For Jason Wu it was more about a single dress: the first lady’s inaugural gown. Prabal Gurung became the toast of the town with support from his old boss Cynthia Rowley and his appointed mentor Carolina Herrera.
Who could be next?
As part of Fashion Week, The Associated Press attended a handful of shows by designers who seem on the cusp. They are not household names, unless you live among the hipsters of SoHo or Brooklyn, but based on the buzz they had among front-row players, they seem to have potential as the next big things:
_ Joseph Altuzarra is at the top of the list, winning in the past year both the Council of Fashion Designers of America award for up-and-coming talent and the Vogue/CFDA Fashion Fund prize, which gave him mentors and some seed money for his business.
In the first collection since then, Altuzarra drew on a gypsy’s life, a wandering woman wearing jangling coin sequins and high leather boots.
There were other references, too, and they were oh-so-global: There was a bold, black-and-white African-inspired print in dresses and on a chunky, fur-trimmed jacket that would serve at a ski lodge or for every day.
He used wide panels of Moroccan blues and reds on some fronts, small red pompoms in a V design on others, along with shaggy fringe on heavy white knit tunics.
“I’m really thinking about my roots, what it means to be French and to be multicultural,” he said backstage. “The fantasy really came from travel and this idea of an imaginary world traveler who kind of picks up things everywhere they go. From Morocco, North Africa, India, China.”
The Swarthmore-educated Altuzarra, whose father is French-Basque and mother Chinese American, also had a favorite `70s comic book rapscallion in mind, Corto Maltese. Some of his strong shoulders and military tailoring were references to a “Viennese military cadet,” he said.
“He’s a half-gypsy, half-Venetian sailor who goes around the world and who has these adventures in the Middle East and North Africa and America. He’s like a womanizer and he’s very full of life.

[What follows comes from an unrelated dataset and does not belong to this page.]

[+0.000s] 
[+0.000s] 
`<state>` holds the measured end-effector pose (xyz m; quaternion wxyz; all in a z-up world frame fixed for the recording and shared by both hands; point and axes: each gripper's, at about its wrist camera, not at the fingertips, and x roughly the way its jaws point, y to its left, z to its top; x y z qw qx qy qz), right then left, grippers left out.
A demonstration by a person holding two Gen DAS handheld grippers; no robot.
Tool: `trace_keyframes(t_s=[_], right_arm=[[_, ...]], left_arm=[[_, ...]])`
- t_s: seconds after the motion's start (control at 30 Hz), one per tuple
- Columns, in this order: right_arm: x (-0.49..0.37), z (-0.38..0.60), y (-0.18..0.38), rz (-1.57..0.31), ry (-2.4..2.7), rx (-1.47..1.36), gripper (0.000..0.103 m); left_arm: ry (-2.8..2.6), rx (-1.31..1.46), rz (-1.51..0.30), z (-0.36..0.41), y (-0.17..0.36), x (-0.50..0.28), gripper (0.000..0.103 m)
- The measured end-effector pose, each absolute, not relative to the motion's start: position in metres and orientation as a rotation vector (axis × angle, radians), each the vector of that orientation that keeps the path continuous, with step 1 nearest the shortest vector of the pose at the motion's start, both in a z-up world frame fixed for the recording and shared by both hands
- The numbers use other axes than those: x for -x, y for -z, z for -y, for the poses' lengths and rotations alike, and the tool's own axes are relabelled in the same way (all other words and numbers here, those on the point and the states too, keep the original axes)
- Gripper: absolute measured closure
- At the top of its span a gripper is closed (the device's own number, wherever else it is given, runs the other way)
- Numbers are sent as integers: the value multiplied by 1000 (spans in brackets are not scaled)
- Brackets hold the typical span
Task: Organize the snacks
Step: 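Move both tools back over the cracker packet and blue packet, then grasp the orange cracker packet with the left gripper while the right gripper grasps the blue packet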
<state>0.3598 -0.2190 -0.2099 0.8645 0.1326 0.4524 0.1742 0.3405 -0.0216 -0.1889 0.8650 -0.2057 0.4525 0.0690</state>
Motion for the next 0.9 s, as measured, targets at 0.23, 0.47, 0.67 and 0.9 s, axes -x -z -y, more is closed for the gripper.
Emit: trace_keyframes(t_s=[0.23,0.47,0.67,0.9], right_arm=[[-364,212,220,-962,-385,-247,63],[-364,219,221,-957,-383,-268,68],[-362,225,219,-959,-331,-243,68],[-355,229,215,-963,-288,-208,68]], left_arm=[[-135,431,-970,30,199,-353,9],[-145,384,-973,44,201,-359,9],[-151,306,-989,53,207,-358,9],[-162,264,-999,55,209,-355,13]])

His mother was a gypsy witch.”
While Altuzarra’s past collections have been about deconstructing classic notions, this time he wanted to start with fabrics, shapes and tailoring that were “quite classic and quite French and very austere and strict” and make them new through the bits and pieces his imaginary traveler picked up along the way.
He played with fabrics a lot. “We were really interested in fabrics that could have a crispness and a strictness but that wouldn’t necessary wear that way,” Altuzarra said.